From 922ee7d90abda2dfc7e82531444082059a54ffed Mon Sep 17 00:00:00 2001
From: Will Chen <willchen90@gmail.com>
Date: Tue, 22 Apr 2025 23:01:20 -0700
Subject: [PATCH] Handle token refresh for supabase

---
 src/ipc/utils/lock_utils.ts                   | 21 ++--
 src/lib/schemas.ts                            |  1 +
 .../supabase_management_client.ts             | 97 ++++++++++++++++++-
 src/supabase_admin/supabase_return_handler.ts |  1 +
 4 files changed, 108 insertions(+), 12 deletions(-)

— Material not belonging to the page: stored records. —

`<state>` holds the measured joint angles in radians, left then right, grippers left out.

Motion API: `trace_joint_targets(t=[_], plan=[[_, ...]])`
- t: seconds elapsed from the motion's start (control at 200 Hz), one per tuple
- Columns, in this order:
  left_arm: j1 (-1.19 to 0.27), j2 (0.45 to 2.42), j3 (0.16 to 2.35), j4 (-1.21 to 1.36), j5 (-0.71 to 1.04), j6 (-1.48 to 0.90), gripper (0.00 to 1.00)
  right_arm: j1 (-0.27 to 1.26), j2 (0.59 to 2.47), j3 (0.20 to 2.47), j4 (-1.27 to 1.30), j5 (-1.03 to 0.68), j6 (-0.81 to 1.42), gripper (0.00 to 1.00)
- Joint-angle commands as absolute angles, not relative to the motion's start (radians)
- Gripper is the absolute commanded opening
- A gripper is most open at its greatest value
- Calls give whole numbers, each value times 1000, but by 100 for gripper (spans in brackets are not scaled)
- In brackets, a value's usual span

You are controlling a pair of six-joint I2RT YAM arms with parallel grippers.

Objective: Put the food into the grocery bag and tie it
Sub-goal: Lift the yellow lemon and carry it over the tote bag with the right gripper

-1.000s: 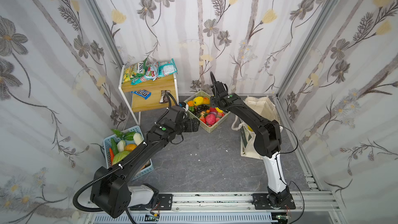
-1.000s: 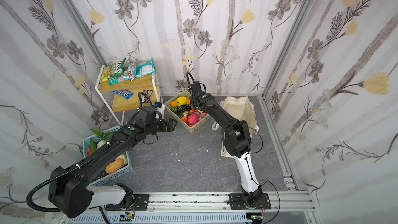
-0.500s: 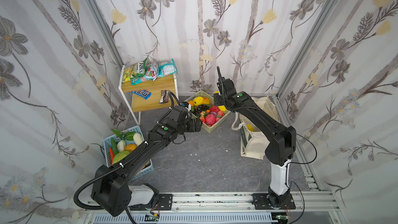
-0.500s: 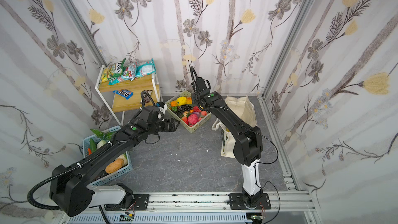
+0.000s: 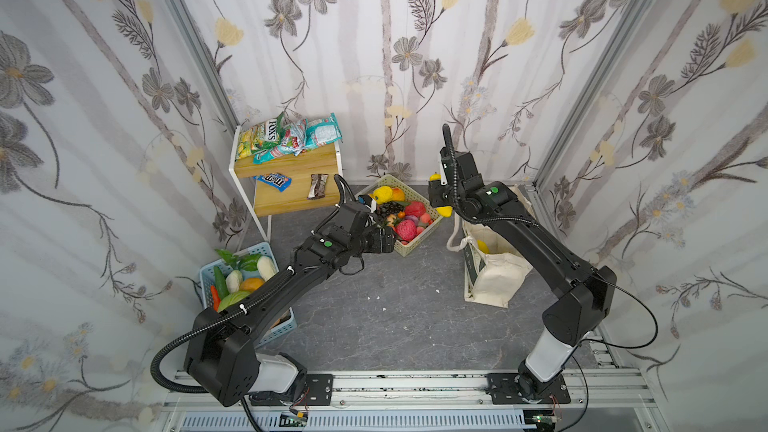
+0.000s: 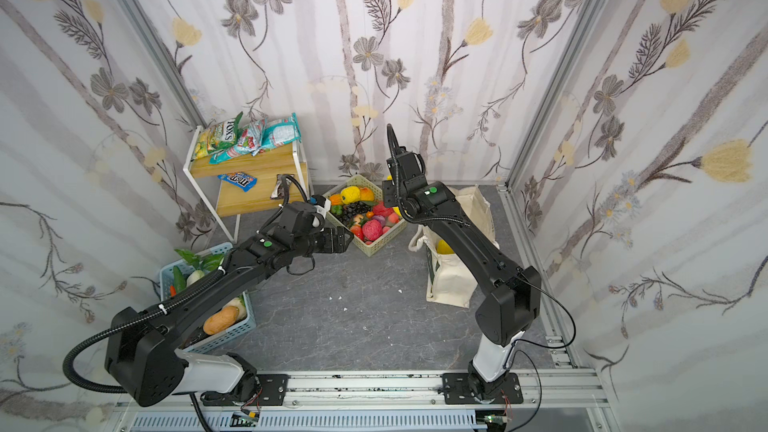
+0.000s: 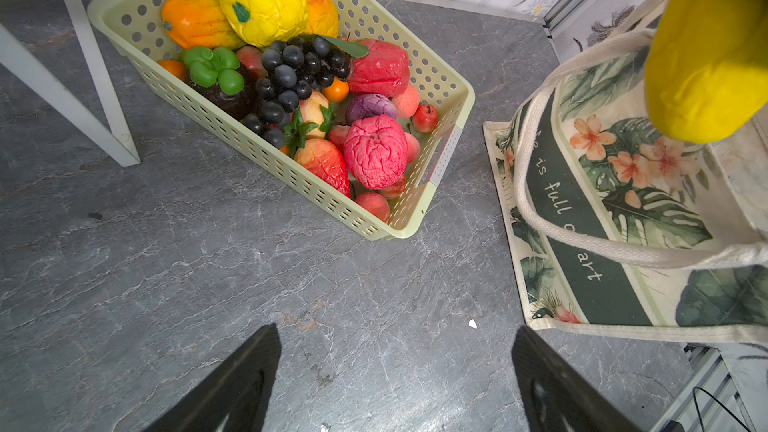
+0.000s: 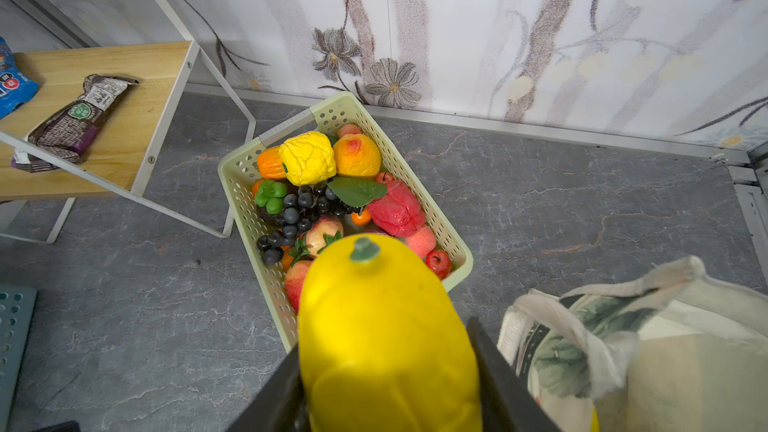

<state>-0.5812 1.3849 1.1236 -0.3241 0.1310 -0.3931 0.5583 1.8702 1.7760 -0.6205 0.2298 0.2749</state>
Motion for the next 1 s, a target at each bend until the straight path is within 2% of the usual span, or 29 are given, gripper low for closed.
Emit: trace_joint_targets(t=[0.0, 0.63, 0.994], plan=[[-586, 1401, 1143, -296, 119, -399, 90, 547, 1821, 1747, -590, 214, 267, 52], [-608, 1481, 1196, -294, 112, -401, 90, 386, 1548, 1480, -519, 149, 288, 52], [-615, 1494, 1200, -296, 96, -403, 90, 293, 1489, 1334, -453, 102, 307, 52]])
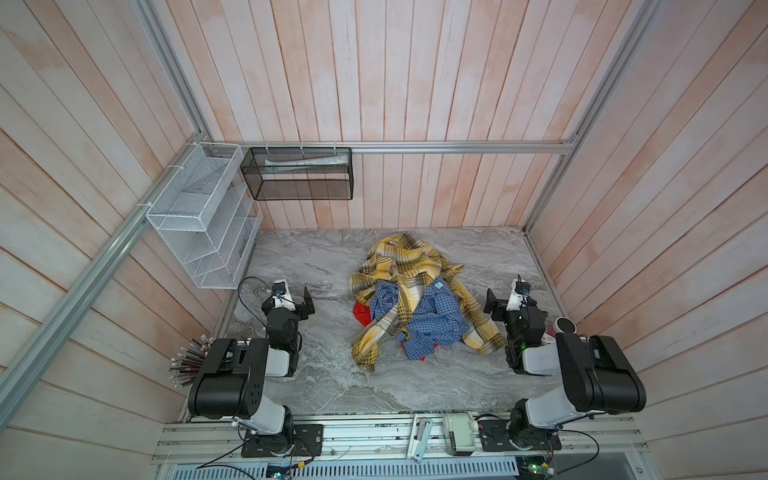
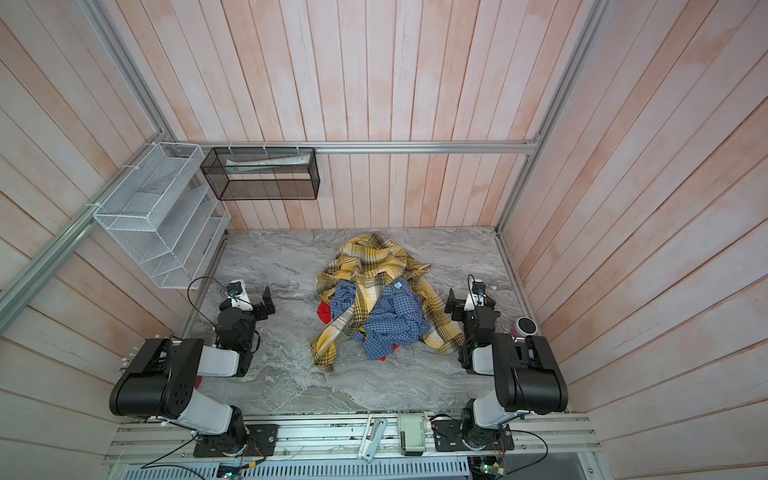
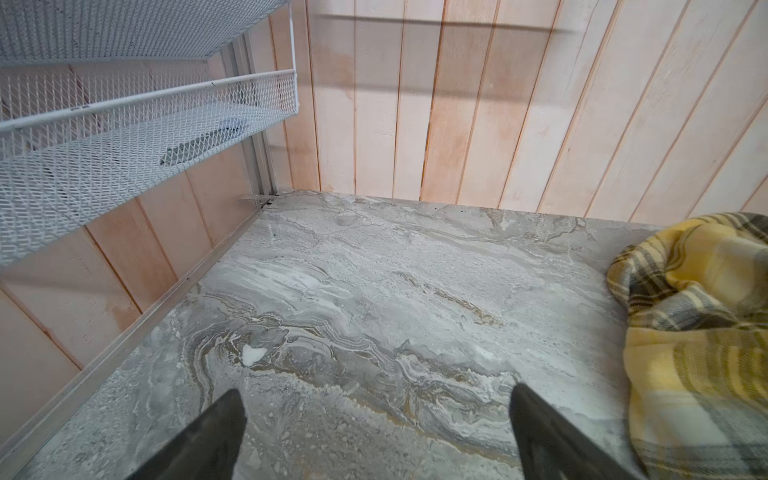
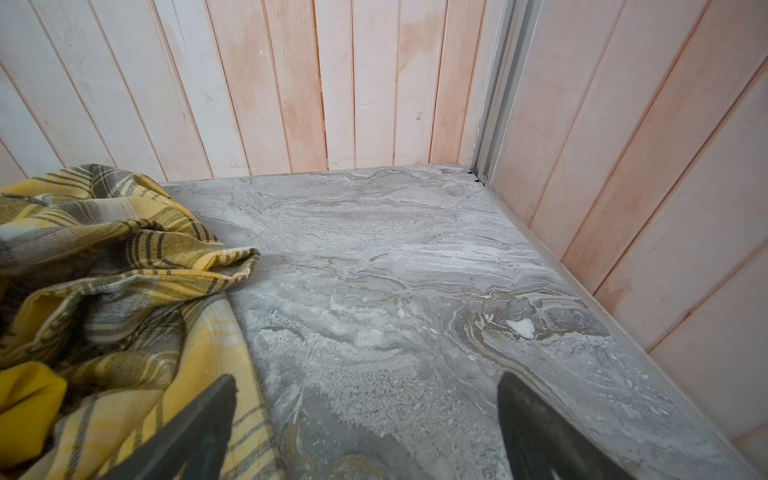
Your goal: Pick out a specific cloth from the pile
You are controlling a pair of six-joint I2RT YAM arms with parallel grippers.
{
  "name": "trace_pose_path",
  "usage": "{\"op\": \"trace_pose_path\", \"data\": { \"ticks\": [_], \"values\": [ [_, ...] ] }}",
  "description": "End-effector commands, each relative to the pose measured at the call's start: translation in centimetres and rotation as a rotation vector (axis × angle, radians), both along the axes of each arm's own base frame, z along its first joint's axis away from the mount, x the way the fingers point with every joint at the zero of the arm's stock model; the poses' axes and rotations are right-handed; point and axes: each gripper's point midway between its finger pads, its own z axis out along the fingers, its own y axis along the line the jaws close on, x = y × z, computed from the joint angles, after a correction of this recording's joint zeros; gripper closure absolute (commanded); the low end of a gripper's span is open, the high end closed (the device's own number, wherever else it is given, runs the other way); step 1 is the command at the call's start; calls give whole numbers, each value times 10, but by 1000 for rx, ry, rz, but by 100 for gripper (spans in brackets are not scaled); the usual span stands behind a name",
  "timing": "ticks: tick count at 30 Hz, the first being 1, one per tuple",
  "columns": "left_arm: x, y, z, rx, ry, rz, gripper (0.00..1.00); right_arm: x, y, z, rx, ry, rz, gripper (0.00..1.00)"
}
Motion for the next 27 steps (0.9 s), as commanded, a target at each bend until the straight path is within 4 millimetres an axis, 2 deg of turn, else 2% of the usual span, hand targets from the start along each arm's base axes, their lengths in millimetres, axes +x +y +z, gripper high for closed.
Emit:
{"op": "trace_pose_path", "data": {
  "ticks": [1,27],
  "values": [
    [5,-5,5,12,-9,-40,0,4,0,8,1,-17,7,2],
    [6,-6,5,3,-5,-57,0,3,0,9,7,-23,13,4]
  ]
}}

diff --git a/src/ipc/utils/lock_utils.ts b/src/ipc/utils/lock_utils.ts
index 36e5d30..afd5d73 100644
--- a/src/ipc/utils/lock_utils.ts
+++ b/src/ipc/utils/lock_utils.ts
@@ -1,12 +1,11 @@
-// Track app operations that are in progress
-const appOperationLocks = new Map<number, Promise<void>>();
+const locks = new Map<number | string, Promise<void>>();
 
 /**
  * Acquires a lock for an app operation
- * @param appId The app ID to lock
+ * @param lockId The app ID to lock
  * @returns An object with release function and promise
  */
-export function acquireLock(appId: number): {
+export function acquireLock(lockId: number | string): {
   release: () => void;
   promise: Promise<void>;
 } {
@@ -14,33 +13,33 @@ export function acquireLock(appId: number): {
 
   const promise = new Promise<void>((resolve) => {
     release = () => {
-      appOperationLocks.delete(appId);
+      locks.delete(lockId);
       resolve();
     };
   });
 
-  appOperationLocks.set(appId, promise);
+  locks.set(lockId, promise);
   return { release, promise };
 }
 
 /**
- * Executes a function with a lock on the app ID
- * @param appId The app ID to lock
+ * Executes a function with a lock on the lock ID
+ * @param lockId The lock ID to lock
  * @param fn The function to execute with the lock
  * @returns Result of the function
  */
 export async function withLock<T>(
-  appId: number,
+  lockId: number | string,
   fn: () => Promise<T>
 ): Promise<T> {
   // Wait for any existing operation to complete
-  const existingLock = appOperationLocks.get(appId);
+  const existingLock = locks.get(lockId);
   if (existingLock) {
     await existingLock;
   }
 
   // Acquire a new lock
-  const { release, promise } = acquireLock(appId);
+  const { release, promise } = acquireLock(lockId);
 
   try {
     const result = await fn();
diff --git a/src/lib/schemas.ts b/src/lib/schemas.ts
index 3164c5e..dc7e8b5 100644
--- a/src/lib/schemas.ts
+++ b/src/lib/schemas.ts
@@ -84,6 +84,7 @@ export const SupabaseSchema = z.object({
   accessToken: SecretSchema.optional(),
   refreshToken: SecretSchema.optional(),
   expiresIn: z.number().optional(),
+  tokenTimestamp: z.number().optional(),
 });
 export type Supabase = z.infer<typeof SupabaseSchema>;
 
diff --git a/src/supabase_admin/supabase_management_client.ts b/src/supabase_admin/supabase_management_client.ts
index 38a02f3..f32d09d 100644
--- a/src/supabase_admin/supabase_management_client.ts
+++ b/src/supabase_admin/supabase_management_client.ts
@@ -1,11 +1,90 @@
-import { readSettings } from "../main/settings";
+import { withLock } from "../ipc/utils/lock_utils";
+import { readSettings, writeSettings } from "../main/settings";
 import { SupabaseManagementAPI } from "supabase-management-js";
 
+/**
+ * Checks if the Supabase access token is expired or about to expire
+ * Returns true if token needs to be refreshed
+ */
+function isTokenExpired(expiresIn?: number): boolean {
+  if (!expiresIn) return true;
+
+  // Get when the token was saved (expiresIn is stored at the time of token receipt)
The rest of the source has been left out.